元々中国には、前述のように菖蒲を刻んで酒に入れて飲む、という風習がありました。日本においては戦国時代初期に、宮中で菖蒲湯を使ったという記述があるのですが、菖蒲を束ねて作った枕を5月4日に用い、翌日5日に枕をほぐして湯に浮かべたようです。
庶民が菖蒲湯を使うようになったのは江戸時代から、といいますから、武者人形や鯉のぼりが広まっていくのとそれほど時代は変わらないようです。もっとも江戸時代より前は銭湯自体が普及していないので、菖蒲湯の使いようがなかったわけですが。
宝井其角(たからい きかく)に、「銭湯を沼になしたる菖蒲(あやめ)かな」という俳句がありますが、其角は17世紀終り頃から18世紀初めに活躍した俳人ですから、その時期にはすでのこの風習が一般に広まっていたことがわかります。
沼に見まがうほどたくさんの菖蒲を浮かべた浴槽、菖蒲の香りでむせ返るようなイメージですね。銭湯に入る際、入浴料(湯銭)を払いますが、菖蒲湯に入る際は祝儀としておほねりを加えて支払ったようです。
また、端午の節句に「柏餅」を食する風習も、18世紀後半あたりから江戸で始まったようです。

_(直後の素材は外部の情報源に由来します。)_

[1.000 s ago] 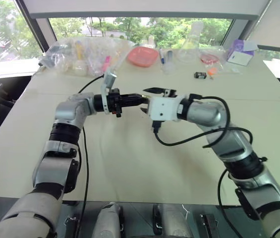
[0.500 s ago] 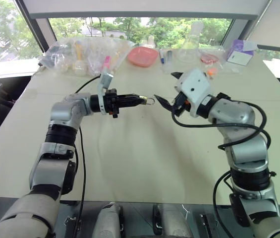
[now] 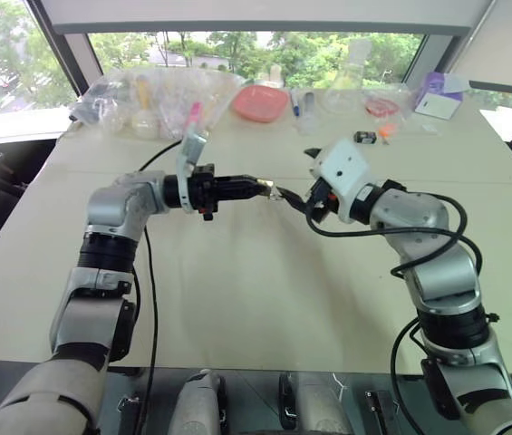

柏(かしわ)の語源は、食べ物を盛り付けたり、あるいは蒸したりするときに食べ物を包むのに使われた葉のことを意味する炊葉(かしきは)からきています。
家にあらば笥に盛る飯を草枕旅にしあれば椎の葉に盛る
を思い浮かべますが、古来から食器の代わりに大きめの葉を使っており、それを炊葉(かしきは)として総称していたわけですね。柏は葉は新芽が育つまでは古い葉が落ちないことから、「子孫繁栄(家系が途切れない)」の縁起を担いだものでしょう。
また江戸で生まれたこの風習が全国に広まったのは、参勤交代によるものだそうです。跡取り(子孫)がいないと家が取り潰される時代ですから、子孫繁栄への祈りは切実なものがあったことでしょう。
すっかり節句も終わってからの項となりましたが、端午の節句については以上です。最後までお読みいただき、ありがとうございました。